▶ [Work request]: Check every line of the listing below for "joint", and report how many lines have it, as a number with nothing more.

▶ [Input data]:
- - - - - - -
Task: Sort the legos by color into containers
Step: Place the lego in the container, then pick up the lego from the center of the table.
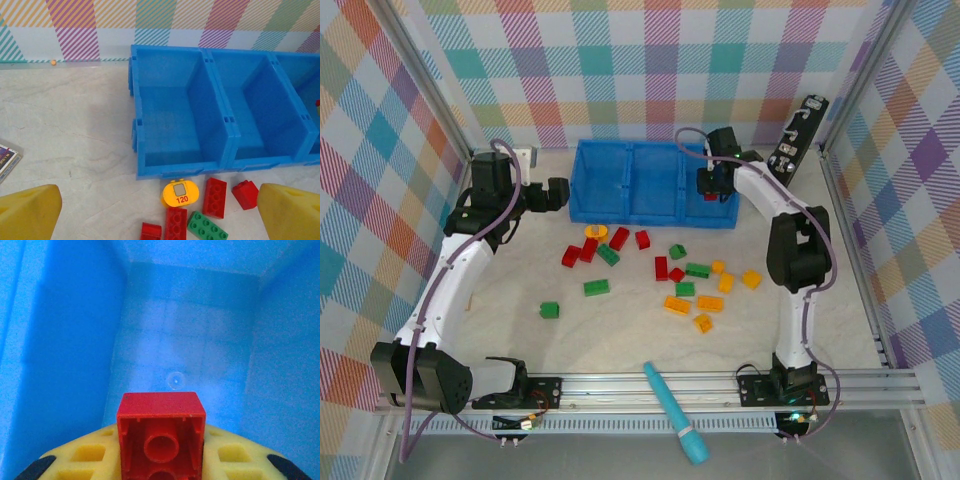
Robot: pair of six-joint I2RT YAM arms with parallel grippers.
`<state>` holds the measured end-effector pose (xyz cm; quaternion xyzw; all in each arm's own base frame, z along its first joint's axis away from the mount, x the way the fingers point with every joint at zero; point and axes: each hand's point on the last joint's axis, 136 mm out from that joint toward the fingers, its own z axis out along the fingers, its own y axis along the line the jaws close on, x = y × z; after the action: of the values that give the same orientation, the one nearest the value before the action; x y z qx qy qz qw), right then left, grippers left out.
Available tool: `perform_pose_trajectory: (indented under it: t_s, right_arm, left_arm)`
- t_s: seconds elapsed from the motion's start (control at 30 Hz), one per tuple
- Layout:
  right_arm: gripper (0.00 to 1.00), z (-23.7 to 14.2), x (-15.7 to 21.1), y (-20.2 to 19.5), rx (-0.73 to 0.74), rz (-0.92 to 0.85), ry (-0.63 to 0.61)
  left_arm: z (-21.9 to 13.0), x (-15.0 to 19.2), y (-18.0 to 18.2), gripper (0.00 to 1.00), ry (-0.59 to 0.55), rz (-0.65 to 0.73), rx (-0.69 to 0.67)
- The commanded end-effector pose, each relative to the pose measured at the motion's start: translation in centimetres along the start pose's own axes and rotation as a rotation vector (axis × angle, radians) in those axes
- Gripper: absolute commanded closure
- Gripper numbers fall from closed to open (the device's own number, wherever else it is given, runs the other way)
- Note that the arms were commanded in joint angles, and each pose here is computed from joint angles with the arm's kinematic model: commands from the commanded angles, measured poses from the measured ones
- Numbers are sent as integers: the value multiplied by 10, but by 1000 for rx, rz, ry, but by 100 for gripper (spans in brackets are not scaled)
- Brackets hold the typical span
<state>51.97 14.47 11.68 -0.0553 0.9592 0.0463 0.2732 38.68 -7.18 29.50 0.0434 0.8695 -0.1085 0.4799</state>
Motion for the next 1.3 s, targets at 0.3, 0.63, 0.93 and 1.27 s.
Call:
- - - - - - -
▶ [Task response]: 3